Entries provided:
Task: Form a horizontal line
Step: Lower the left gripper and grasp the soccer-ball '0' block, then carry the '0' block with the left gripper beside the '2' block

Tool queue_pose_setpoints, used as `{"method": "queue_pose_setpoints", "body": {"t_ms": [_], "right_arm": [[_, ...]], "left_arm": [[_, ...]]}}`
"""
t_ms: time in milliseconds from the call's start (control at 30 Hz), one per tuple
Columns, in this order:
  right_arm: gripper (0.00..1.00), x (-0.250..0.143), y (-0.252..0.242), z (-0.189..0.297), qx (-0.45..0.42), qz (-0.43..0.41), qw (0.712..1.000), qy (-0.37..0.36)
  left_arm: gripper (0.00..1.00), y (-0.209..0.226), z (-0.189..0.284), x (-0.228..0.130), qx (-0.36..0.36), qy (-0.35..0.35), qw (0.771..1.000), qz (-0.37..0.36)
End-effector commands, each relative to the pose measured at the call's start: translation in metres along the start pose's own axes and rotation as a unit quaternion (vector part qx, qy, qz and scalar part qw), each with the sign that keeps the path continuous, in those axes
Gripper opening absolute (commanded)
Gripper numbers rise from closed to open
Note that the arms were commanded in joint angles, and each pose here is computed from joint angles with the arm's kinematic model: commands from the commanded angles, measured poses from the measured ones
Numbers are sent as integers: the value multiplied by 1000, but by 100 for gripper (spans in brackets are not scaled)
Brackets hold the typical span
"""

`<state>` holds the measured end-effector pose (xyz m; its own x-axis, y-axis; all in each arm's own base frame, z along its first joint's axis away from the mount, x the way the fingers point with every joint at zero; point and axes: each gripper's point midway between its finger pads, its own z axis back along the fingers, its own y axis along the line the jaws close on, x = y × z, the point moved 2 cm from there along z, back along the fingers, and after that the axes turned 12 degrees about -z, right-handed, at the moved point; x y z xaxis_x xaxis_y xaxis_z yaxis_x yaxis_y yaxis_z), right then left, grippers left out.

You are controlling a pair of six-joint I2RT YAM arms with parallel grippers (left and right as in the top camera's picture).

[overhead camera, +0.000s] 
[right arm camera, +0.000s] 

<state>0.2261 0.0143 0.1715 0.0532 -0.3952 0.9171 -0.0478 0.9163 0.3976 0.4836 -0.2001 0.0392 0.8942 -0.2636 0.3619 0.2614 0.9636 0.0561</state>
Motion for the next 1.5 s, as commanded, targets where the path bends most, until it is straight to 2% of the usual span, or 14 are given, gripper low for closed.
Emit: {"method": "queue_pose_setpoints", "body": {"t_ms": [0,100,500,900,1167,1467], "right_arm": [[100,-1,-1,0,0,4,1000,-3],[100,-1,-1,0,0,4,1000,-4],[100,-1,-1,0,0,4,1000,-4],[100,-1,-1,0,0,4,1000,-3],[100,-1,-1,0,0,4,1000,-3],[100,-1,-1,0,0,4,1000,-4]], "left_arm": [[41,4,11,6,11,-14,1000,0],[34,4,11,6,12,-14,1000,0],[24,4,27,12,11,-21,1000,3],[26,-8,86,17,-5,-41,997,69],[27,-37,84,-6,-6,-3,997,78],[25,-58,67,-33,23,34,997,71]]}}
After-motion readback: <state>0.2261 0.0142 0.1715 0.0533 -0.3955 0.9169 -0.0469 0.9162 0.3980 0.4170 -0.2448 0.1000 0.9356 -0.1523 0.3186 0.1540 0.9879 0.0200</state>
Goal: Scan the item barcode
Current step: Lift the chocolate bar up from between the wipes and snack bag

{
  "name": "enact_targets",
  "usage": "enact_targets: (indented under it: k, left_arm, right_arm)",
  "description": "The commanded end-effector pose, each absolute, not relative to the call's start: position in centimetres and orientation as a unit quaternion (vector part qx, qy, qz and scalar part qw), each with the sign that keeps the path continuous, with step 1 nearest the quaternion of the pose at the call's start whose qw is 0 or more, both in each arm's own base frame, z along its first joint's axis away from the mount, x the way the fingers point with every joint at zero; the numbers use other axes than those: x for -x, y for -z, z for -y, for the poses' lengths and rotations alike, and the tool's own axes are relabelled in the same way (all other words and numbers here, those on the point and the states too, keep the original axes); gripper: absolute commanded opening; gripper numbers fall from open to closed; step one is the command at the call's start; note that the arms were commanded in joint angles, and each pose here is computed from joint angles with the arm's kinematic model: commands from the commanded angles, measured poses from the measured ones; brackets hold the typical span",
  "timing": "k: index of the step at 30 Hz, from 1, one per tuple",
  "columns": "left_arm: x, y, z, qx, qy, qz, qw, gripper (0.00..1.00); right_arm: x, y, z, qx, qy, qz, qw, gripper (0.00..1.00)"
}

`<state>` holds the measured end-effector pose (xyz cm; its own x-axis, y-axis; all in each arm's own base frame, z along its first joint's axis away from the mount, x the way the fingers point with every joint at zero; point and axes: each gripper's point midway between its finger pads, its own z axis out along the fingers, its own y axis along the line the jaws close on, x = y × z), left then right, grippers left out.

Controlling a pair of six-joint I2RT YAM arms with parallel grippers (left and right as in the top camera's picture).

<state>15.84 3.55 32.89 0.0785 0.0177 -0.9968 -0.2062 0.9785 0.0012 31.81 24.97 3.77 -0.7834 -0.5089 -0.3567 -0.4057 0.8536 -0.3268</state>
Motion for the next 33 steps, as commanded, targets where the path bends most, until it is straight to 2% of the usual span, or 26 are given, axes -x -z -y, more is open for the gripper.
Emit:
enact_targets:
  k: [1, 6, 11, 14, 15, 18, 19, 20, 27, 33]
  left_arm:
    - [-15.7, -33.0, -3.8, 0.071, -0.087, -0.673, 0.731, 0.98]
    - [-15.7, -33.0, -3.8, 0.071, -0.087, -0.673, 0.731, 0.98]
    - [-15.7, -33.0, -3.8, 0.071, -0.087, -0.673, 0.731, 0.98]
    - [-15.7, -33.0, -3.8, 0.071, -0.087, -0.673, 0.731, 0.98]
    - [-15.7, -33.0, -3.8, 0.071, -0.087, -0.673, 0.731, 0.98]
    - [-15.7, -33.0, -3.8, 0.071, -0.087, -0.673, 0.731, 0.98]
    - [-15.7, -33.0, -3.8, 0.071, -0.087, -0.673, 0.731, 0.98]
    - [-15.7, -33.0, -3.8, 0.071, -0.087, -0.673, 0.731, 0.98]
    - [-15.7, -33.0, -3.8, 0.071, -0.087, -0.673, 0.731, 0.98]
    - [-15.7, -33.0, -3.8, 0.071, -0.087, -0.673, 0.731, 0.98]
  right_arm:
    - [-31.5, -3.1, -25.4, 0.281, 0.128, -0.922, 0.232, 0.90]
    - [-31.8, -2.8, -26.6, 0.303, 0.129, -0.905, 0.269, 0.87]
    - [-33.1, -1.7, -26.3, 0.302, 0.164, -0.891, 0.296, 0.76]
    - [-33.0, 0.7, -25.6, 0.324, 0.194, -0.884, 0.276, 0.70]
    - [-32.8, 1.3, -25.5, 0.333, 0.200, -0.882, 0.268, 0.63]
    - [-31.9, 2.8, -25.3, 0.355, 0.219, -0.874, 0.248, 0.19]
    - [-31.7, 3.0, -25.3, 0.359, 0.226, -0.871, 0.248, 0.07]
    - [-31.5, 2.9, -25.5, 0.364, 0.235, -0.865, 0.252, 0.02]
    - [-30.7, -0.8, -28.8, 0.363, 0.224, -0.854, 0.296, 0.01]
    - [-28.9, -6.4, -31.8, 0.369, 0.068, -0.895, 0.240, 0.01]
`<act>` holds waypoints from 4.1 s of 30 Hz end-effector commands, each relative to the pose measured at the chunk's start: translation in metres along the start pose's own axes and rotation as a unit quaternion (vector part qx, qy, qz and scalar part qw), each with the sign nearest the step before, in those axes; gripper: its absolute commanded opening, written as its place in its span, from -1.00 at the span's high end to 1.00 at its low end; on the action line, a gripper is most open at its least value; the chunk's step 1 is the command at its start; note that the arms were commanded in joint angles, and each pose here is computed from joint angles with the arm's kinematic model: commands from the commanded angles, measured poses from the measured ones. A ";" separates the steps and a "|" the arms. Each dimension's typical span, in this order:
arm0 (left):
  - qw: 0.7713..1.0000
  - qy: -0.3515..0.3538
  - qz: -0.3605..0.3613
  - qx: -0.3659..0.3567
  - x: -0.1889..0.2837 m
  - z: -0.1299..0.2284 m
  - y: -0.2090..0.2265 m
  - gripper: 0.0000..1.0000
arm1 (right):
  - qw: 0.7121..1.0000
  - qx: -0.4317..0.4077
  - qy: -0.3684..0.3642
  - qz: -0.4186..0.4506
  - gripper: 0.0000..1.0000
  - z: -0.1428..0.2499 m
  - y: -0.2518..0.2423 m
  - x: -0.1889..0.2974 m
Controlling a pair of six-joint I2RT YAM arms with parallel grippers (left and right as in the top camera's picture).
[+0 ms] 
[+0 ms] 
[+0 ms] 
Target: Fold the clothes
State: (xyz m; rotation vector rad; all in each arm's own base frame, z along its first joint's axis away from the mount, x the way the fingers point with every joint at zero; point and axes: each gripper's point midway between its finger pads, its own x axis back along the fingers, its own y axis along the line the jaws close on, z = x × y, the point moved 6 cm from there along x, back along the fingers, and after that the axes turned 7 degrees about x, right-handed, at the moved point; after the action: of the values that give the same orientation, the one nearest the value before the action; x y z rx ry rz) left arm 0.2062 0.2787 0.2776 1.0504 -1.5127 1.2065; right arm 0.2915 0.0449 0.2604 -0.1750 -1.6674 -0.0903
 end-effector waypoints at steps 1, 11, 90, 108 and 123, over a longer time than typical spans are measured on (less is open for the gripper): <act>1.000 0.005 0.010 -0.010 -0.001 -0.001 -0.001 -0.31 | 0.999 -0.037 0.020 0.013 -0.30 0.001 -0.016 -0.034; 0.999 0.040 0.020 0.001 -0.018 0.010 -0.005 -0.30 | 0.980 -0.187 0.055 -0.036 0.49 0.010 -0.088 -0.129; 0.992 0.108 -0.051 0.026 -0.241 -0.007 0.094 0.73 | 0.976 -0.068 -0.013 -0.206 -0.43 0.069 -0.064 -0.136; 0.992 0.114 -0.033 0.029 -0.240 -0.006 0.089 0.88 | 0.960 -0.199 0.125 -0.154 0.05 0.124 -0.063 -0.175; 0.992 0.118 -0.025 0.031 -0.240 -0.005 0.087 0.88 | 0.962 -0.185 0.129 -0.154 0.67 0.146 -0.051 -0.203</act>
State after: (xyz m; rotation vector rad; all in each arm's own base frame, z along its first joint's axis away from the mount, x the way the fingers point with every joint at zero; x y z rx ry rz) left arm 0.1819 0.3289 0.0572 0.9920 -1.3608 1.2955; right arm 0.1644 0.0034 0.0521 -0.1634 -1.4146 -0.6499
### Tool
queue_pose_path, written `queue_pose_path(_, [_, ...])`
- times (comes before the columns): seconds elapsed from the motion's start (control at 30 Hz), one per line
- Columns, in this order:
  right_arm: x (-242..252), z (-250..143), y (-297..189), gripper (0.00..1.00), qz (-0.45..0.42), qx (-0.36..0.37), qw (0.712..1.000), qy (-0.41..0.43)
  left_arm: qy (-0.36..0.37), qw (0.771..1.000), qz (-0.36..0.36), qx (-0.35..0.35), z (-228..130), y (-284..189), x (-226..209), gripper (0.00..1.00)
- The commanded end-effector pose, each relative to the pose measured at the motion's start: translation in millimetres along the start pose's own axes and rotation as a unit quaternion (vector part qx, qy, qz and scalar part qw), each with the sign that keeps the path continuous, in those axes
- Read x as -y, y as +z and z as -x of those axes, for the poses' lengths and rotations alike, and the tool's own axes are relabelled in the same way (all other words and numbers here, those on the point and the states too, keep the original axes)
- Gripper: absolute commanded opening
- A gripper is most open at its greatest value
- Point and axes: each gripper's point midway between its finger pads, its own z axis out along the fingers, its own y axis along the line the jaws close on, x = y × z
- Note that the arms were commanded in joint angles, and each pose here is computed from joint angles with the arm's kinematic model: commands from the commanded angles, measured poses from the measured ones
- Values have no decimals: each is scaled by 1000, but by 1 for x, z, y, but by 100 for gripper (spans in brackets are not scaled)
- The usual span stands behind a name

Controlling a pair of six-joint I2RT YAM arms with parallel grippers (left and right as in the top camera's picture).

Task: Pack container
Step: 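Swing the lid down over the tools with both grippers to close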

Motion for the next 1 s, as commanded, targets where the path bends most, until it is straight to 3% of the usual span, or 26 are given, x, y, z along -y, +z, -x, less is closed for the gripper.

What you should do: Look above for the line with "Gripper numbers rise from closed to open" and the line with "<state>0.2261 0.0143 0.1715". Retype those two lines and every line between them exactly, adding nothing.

Task response:
Gripper numbers rise from closed to open
Note that the arms were commanded in joint angles, and each pose here is computed from joint angles with the arm's kinematic model: commands from the commanded angles, measured poses from the measured ones
Numbers are sent as integers: the value multiplied by 1000, but by 100 for gripper (spans in brackets are not scaled)
Brackets hold the typical span
"""

`<state>` holds the measured end-effector pose (xyz m; its own x-axis, y-axis; all in each arm's own base frame, z along its first joint's axis away from the mount, x the way the fingers point with every joint at zero; point and axes: each gripper's point midway between its finger pads, its own z axis back along the fingers, its own y axis along the line the jaws close on, x = y × z, the point moved 2 cm from there along z, back along the fingers, and after that the axes turned 12 degrees about -z, right-handed, at the moved point; x y z xaxis_x xaxis_y xaxis_z yaxis_x yaxis_y yaxis_z), right then left, grippers left out.

You are controlling a pair of six-joint I2RT YAM arms with parallel grippers (left and right as in the top camera's picture).

[overhead camera, +0.000s] 
[right arm camera, +0.000s] 

<state>0.2261 0.0143 0.1715 0.0532 -0.3952 0.9171 -0.0478 0.9163 0.3976 0.4836 -0.2001 0.0392 0.8942 -0.2636 0.3619 0.2614 0.9636 0.0561</state>

No more work is needed for this exercise.